EXERCISE OBJECTIVE: Each line from the material with the word "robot" in it must be copied.

DATA EXTRACT:
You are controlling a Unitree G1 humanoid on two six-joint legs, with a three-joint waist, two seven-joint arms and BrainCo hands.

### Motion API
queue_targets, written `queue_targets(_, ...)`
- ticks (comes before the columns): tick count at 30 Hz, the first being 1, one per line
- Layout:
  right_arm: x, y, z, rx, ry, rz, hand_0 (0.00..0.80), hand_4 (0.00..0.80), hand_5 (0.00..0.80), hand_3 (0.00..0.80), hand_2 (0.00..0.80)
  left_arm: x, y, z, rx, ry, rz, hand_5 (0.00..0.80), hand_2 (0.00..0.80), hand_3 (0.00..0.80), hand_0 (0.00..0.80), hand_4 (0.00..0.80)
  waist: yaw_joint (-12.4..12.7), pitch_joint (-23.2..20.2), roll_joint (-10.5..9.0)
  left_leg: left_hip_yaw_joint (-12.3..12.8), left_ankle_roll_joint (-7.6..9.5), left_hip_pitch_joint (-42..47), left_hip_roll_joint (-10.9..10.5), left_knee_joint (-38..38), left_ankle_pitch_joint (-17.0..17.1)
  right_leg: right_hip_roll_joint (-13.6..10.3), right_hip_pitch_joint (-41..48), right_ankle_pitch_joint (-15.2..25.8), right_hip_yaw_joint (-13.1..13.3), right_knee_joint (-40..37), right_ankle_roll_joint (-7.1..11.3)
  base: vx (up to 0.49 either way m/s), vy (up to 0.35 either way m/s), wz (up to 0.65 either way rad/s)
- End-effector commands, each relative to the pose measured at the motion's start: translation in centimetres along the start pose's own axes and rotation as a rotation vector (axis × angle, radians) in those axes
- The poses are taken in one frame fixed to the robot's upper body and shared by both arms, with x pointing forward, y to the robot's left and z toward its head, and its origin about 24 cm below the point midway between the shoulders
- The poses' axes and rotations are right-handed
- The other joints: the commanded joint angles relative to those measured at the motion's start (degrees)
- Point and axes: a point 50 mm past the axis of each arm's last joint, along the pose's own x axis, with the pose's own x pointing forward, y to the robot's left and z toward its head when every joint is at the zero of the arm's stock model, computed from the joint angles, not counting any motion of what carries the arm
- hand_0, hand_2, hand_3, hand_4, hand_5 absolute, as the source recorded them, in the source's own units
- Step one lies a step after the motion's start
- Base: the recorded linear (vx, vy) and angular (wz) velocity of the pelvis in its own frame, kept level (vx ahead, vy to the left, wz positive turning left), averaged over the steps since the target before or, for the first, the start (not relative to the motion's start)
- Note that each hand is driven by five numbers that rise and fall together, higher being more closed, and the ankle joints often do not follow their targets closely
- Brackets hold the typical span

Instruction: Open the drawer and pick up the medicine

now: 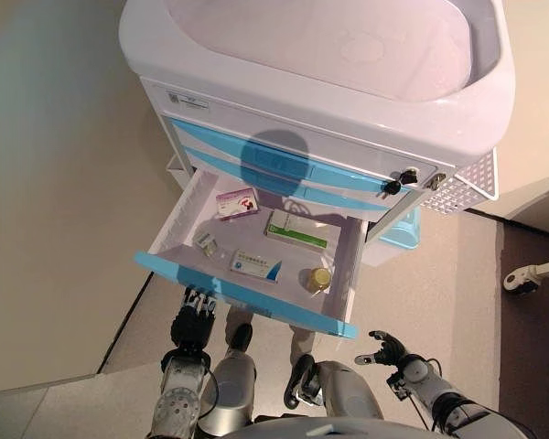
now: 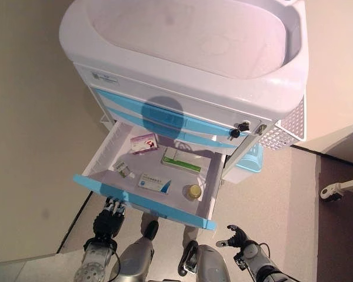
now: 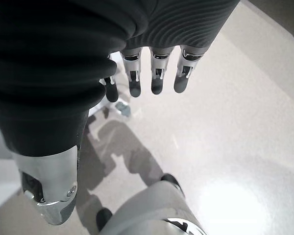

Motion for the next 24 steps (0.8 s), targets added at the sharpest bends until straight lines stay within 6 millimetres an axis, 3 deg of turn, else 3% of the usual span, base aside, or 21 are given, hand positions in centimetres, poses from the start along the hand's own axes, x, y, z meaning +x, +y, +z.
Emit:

RESPONSE BELOW:
- The poses are taken in one frame fixed to the robot's upper body and shared by both arms, with x pointing forward, y to the robot's left and z toward its head, and its origin about 24 cm below the point midway between the shoulders
- Point and axes: a point 50 mm past the axis of each arm's last joint, along the pose's own x axis, with the pose's own x pointing forward, y to the robot's left and z toward its head when every joint is at the zero of the arm's stock model, computed from the joint angles, not counting any motion of what carries the arm

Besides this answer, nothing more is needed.